Your instructions =>
Whatever the records below hold, copy it all out exactly.
--------------------
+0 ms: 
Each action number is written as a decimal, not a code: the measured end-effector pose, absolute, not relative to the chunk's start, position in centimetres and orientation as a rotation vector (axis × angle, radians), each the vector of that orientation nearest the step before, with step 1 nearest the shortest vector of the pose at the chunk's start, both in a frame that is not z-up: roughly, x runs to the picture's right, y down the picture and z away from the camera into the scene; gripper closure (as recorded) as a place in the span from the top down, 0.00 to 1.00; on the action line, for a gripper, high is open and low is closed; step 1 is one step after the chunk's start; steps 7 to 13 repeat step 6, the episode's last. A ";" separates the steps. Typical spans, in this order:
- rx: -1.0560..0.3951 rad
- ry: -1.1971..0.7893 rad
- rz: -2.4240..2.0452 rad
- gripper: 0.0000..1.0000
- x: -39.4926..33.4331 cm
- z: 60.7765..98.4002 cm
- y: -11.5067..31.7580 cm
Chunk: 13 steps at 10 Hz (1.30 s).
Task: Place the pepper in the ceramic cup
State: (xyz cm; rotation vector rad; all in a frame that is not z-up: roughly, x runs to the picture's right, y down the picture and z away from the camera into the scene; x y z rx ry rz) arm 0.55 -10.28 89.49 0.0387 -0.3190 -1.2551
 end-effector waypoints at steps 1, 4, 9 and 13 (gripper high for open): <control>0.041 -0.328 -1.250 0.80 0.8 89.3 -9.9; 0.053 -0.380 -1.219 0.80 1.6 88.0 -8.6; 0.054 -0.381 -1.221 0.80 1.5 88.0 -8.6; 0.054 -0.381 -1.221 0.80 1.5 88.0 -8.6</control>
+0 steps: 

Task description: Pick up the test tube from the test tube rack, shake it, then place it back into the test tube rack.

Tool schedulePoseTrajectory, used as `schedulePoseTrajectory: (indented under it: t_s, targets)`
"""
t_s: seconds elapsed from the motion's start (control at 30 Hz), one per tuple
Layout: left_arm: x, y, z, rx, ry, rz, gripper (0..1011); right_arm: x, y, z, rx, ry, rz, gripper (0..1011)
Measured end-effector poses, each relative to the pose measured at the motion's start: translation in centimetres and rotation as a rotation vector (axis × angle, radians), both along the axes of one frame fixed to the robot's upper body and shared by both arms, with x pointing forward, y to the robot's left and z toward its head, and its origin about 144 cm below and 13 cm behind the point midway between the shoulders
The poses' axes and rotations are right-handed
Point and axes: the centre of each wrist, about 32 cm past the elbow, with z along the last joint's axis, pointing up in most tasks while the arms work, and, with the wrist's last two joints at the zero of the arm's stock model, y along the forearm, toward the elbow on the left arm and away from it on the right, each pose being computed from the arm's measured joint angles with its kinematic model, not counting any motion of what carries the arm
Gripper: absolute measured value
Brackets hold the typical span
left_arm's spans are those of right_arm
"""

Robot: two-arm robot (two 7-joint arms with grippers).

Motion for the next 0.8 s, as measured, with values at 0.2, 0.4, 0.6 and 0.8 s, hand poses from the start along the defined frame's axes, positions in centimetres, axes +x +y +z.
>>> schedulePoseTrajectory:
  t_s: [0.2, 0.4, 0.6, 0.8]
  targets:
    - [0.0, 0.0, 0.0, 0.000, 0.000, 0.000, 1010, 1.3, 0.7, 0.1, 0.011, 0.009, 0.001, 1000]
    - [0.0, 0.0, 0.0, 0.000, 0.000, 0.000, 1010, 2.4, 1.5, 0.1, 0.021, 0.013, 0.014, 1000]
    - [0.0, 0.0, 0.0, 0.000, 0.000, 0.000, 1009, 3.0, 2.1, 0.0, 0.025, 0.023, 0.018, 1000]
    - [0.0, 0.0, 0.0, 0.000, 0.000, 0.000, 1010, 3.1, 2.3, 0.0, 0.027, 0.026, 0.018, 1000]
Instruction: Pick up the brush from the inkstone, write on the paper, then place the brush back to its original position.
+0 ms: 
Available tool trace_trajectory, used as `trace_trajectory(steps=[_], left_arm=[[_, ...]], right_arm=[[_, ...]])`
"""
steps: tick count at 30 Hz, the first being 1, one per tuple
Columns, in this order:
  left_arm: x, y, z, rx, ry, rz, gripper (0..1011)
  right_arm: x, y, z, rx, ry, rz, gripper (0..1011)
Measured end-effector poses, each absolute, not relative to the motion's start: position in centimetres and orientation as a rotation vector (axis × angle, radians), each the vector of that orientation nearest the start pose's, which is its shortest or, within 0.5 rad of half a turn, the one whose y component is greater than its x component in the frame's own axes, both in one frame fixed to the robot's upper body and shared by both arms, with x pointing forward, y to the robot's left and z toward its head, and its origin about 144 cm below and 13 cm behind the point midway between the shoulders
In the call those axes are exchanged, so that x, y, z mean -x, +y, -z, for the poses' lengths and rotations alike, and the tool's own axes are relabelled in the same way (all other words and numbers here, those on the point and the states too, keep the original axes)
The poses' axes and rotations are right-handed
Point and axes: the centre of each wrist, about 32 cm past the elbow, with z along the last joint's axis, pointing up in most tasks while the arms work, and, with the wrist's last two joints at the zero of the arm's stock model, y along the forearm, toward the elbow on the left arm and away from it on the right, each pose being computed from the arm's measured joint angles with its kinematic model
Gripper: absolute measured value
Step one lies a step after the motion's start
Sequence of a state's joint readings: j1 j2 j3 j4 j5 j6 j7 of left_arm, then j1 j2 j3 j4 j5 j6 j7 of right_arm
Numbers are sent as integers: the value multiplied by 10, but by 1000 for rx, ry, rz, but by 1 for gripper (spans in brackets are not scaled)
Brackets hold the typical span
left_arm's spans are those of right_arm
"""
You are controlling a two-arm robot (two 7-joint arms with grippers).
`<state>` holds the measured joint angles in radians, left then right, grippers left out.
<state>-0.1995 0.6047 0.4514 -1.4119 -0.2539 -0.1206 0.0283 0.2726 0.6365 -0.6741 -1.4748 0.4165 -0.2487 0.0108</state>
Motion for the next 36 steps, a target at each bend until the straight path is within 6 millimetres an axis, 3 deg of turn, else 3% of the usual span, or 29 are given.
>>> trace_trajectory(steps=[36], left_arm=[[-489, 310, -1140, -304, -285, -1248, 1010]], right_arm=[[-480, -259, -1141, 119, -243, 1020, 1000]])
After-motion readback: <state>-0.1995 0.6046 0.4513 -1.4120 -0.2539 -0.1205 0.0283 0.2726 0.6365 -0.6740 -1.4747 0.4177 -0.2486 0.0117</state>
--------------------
Answer =>
+0 ms: 
Each action number is written as a decimal, not a code: the measured end-effector pose, absolute, not relative to the chunk's start, position in centimetres and orientation as a rotation vector (axis × angle, radians), each the vector of that orientation nearest the step before, with step 1 nearest the shortest vector of the pose at the chunk's start, both in a frame that is not z-up: roughly, x runs to the picture's right, y down the picture and z away from the camera into the scene; gripper closure (as recorded) as a place in the span from the top down, 0.00 to 1.00; on the action line, for a gripper, high is open and low is closed; step 1 is one step after the chunk's start; steps 7 to 13 repeat step 6, the episode's last. A ";" separates the steps. Typical spans, in this order:
- rx: -1.0560..0.3951 rad
- ry: -1.1971..0.7893 rad
- rz: -2.4240..2.0452 rad
- gripper: 0.0000..1.0000
- x: -39.4926..33.4331 cm
- z: 60.7765..98.4002 cm
- y: -11.5067..31.7580 cm
Chunk: 13 steps at 10 Hz (1.30 s).
Task: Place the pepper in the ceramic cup
State: (xyz cm; rotation vector rad; all in a frame that is not z-up: roughly, x runs to the picture's right, y down the picture and z away from the camera into the scene; x y z rx ry rz) arm 0.55 -10.28 89.49 0.0387 -0.3190 -1.2551
 end-effector waypoints at steps 1, 4, 9 and 13 (gripper high for open): <control>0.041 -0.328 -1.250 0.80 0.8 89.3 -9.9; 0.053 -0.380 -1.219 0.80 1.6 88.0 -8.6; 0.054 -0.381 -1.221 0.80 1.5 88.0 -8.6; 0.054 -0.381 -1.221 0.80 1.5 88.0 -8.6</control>
+0 steps: 

Task description: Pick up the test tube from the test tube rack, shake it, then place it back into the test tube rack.

Tool schedulePoseTrajectory, used as `schedulePoseTrajectory: (indented under it: t_s, targets)`
"""
t_s: seconds elapsed from the motion's start (control at 30 Hz), one per tuple
Layout: left_arm: x, y, z, rx, ry, rz, gripper (0..1011); right_arm: x, y, z, rx, ry, rz, gripper (0..1011)
Measured end-effector poses, each relative to the pose measured at the motion's start: translation in centimetres and rotation as a rotation vector (axis × angle, radians), both along the axes of one frame fixed to the robot's upper body and shared by both arms, with x pointing forward, y to the robot's left and z toward its head, and its origin about 144 cm below and 13 cm behind the point midway between the shoulders
The poses' axes and rotations are right-handed
Point and axes: the centre of each wrist, about 32 cm past the elbow, with z along the last joint's axis, pointing up in most tasks while the arms work, and, with the wrist's last two joints at the zero of the arm's stock model, y along the forearm, toward the elbow on the left arm and away from it on the right, each pose being computed from the arm's measured joint angles with its kinematic model, not counting any motion of what carries the arm
Gripper: absolute measured value
Brackets hold the typical span
left_arm's spans are those of right_arm
"""

Robot: two-arm robot (two 7-joint arms with grippers).

Motion for the next 0.8 s, as measured, with values at 0.2, 0.4, 0.6 and 0.8 s, hand poses from the start along the defined frame's axes, positions in centimetres, axes +x +y +z.
>>> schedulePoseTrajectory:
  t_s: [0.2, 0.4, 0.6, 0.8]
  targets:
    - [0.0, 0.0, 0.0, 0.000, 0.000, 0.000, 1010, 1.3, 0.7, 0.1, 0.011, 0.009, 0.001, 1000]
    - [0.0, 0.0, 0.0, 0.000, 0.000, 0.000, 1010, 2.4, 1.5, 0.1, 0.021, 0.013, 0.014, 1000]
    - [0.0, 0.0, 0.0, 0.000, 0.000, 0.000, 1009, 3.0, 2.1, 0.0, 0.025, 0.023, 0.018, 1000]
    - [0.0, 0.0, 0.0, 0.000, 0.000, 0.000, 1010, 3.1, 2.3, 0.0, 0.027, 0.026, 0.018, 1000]
Instruction: Pick up the brush from the inkstone, write on the paper, then place the brush back to its original position.
+0 ms: 
Available tool trace_trajectory, used as `trace_trajectory(steps=[_], left_arm=[[_, ...]], right_arm=[[_, ...]])`
"""
steps: tick count at 30 Hz, the first being 1, one per tuple
Columns, in this order:
  left_arm: x, y, z, rx, ry, rz, gripper (0..1011)
  right_arm: x, y, z, rx, ry, rz, gripper (0..1011)
Measured end-effector poses, each absolute, not relative to the motion's start: position in centimetres and orientation as a rotation vector (axis × angle, radians), each the vector of that orientation nearest the start pose's, which is its shortest or, within 0.5 rad of half a turn, the one whose y component is greater than its x component in the frame's own axes, both in one frame fixed to the robot's upper body and shared by both arms, with x pointing forward, y to the robot's left and z toward its head, and its origin about 144 cm below and 13 cm behind the point midway between the shoulders
In the call those axes are exchanged, so that x, y, z mean -x, +y, -z, for the poses' lengths and rotations alike, and the tool's own axes are relabelled in the same way (all other words and numbers here, those on the point and the states too, keep the original axes)
The poses' axes and rotations are right-handed
Point and axes: the centre of each wrist, about 32 cm past the elbow, with z along the last joint's axis, pointing up in most tasks while the arms work, and, with the wrist's last two joints at the zero of the arm's stock model, y along the forearm, toward the elbow on the left arm and away from it on the right, each pose being computed from the arm's measured joint angles with its kinematic model
Gripper: absolute measured value
Step one lies a step after the motion's start
Sequence of a state's joint readings: j1 j2 j3 j4 j5 j6 j7 of left_arm, then j1 j2 j3 j4 j5 j6 j7 of right_arm
Numbers are sent as integers: the value multiplied by 10, but by 1000 for rx, ry, rz, but by 1 for gripper (spans in brackets are not scaled)
Brackets hold the typical span
left_arm's spans are those of right_arm
"""
You are controlling a two-arm robot (two 7-joint arms with grippers).
`<state>` holds the measured joint angles in radians, left then right, grippers left out.
<state>-0.1995 0.6047 0.4514 -1.4119 -0.2539 -0.1206 0.0283 0.2726 0.6365 -0.6741 -1.4748 0.4165 -0.2487 0.0108</state>
Motion for the next 36 steps, a target at each bend until the straight path is within 6 millimetres an axis, 3 deg of turn, else 3% of the usual span, or 29 are given.
>>> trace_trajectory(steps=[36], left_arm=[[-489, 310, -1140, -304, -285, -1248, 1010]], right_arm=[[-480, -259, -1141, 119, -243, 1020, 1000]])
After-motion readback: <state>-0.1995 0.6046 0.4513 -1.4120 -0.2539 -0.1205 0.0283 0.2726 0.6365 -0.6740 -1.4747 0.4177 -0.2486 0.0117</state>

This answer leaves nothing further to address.